- Genre: Biopic
- Written by: Doris Keating Jill Trump James Lee Don Taylor
- Directed by: Don Taylor
- Starring: Duncan Regehr Barbara Hershey
- Country of origin: United States
- Original language: English

Production
- Producer: Doris Keating
- Cinematography: James Glennon
- Production company: CBS Entertainment Productions

Original release
- Network: CBS
- Release: January 21, 1985

= My Wicked, Wicked Ways: The Legend of Errol Flynn =

1985 TV movie

My Wicked, Wicked Ways is a 1985 American TV movie based on My Wicked, Wicked Ways, the best selling memoir of Errol Flynn, with Duncan Regehr as Flynn and Barbara Hershey as Lili Damita.

==Plot==
In 1935 Errol Flynn arrives in Los Angeles to take up a contract with Warner Bros. He plays a corpse in The Case of the Curious Bride, which impresses Jack Warner enough to cast Flynn in the lead of Captain Blood. He falls in love with fading film star Lili Damita.

==Cast==
- Duncan Regehr as Errol Flynn
- Barbara Hershey as Lili Damita
- Darren McGavin as Gerrit Koets
- Barrie Ingham as John Barrymore
- George Coe as Irving Jerome
- Hal Linden as Jack L. Warner
- Lee Purcell as Olivia de Havilland
- Michael Callan as Hal B. Wallis
- Stefan Gierasch as Michael Curtiz
- Michael C. Gwynne as Raoul Walsh
- Elissa Leeds as Bette Davis

==Background==
Doris Keating, daughter of Barry Mahon, Flynn's one-time business manager, optioned the book in 1977. It took her several years to find funding.

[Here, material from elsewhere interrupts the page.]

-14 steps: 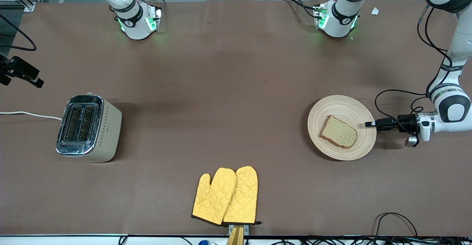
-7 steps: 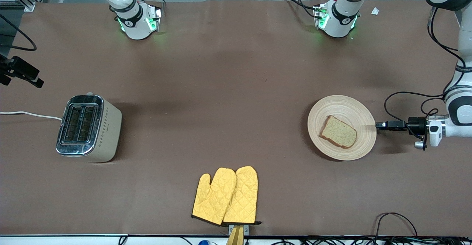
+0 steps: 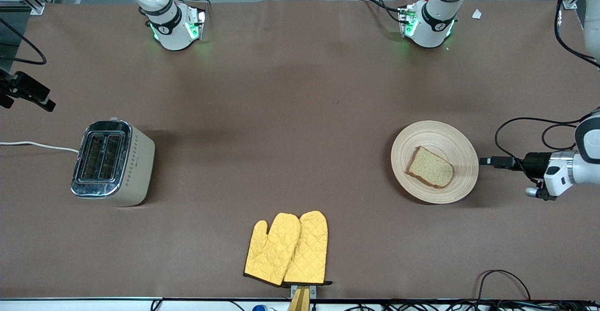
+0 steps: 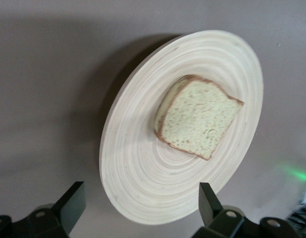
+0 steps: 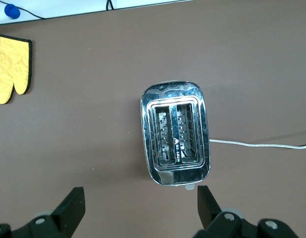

"Some people at the networks felt maybe he just wasn't likable enough," Keating said, "But I persisted. I felt I owed it to him to present his story the way he wrote it. The film is my valentine to him."

She managed to get up the film as a TV movie for CBS. The project deliberately steered clear of any political controversies.

The lead role went to Canadian actor Duncan Regehr. He said he "didn't want to do an imitation of Flynn or mimic him in any way. I chose to do an interpretation, an attempt to capture his elegance and charm, the soul of the man."

The film focuses on the years 1935 to 1943, ending with trial for statutory rape. Regehr later said, "The movie does dribble away. But we chose to do it that way. He wanted to have a good time. He didn't understand why people didn't want him to do that. He never looked before he leaped. We leave him feeling terribly sad, in a state of confusion. Then again, he only wanted to live the first half of his life anyway."

Keating said if the film was successful she wanted to do a prequel about Flynn's life in New Guinea, but this did not eventuate.

==Reception==
===Critical===
The New York Times said the events of Flynn's life "are woodenly re-enacted without a trace of the passion, adventure or sexiness that blurred the lines between the star's movie roles and off-screen personalities" and said Regehr "lacks Errol Flynn's edge of steel. The restless, amused predator, always poised for action, has become in Mr. Regehr's performance a smirking, doe-eyed lounge lizard - imperturbably polite and languid."

The Los Angeles Times called it "flat, clichéd, silly", which "reveals the veneer beneath the veneer."

===Ratings===
The film was screened in January, traditionally a low rating month, leading some observers to believe that CBS was "burying" it. The film did not rate well being the 40th highest rated show of its week. It was beaten by ABC's Scandal Sheet, which came 12th.